Problem description:
Give back the full data character for character.

Provided data: Begin

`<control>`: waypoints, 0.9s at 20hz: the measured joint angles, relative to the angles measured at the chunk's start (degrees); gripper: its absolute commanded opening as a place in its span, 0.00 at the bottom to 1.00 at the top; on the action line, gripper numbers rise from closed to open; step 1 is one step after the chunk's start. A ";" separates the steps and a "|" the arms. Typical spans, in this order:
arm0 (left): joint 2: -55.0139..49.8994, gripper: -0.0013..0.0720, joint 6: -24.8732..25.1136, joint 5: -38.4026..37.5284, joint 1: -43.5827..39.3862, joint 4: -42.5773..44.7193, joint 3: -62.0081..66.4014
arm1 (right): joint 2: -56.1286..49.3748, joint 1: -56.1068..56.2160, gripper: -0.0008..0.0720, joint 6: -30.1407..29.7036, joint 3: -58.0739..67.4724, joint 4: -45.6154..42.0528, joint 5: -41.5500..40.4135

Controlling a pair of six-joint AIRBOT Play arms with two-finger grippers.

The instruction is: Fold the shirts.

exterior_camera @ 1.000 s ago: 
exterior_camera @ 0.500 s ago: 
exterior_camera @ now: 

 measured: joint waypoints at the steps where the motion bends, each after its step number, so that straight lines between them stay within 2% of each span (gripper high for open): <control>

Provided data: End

Solution for this problem:
`<control>`: waypoints, 0.9s at 20hz: the measured joint angles, relative to the angles measured at the chunk's start (degrees); gripper: its absolute commanded opening as a place in its span, 0.00 at the bottom to 1.00 at the top; on the action line, gripper numbers rise from closed to open; step 1 is one step after the chunk's start. A ";" separates the steps and a "|" the arms. Typical spans, in this order:
arm0 (left): joint 2: -55.0139..49.8994, gripper: -0.0013..0.0720, joint 6: -24.8732..25.1136, joint 5: -38.4026..37.5284, joint 1: -43.5827..39.3862, joint 4: -42.5773..44.7193, joint 3: -62.0081..66.4014
arm1 (right): joint 2: -56.1286..49.3748, joint 1: -56.1068..56.2160, gripper: -0.0008..0.0720, joint 6: -30.1407..29.7036, joint 3: -58.0739..67.4724, joint 4: -45.6154..42.0528, joint 5: -41.5500..40.4135

Controlling a pair of six-joint AIRBOT Play arms with two-finger grippers.

The instruction is: Fold the shirts.

exterior_camera @ 1.000 s ago: 
exterior_camera @ 0.500 s ago: 
exterior_camera @ now: 

 measured: joint waypoints at the steps where the motion bends, each after its step number, so that straight lines between them stay within 2% of each span (gripper high for open): <control>

With that, the output is done.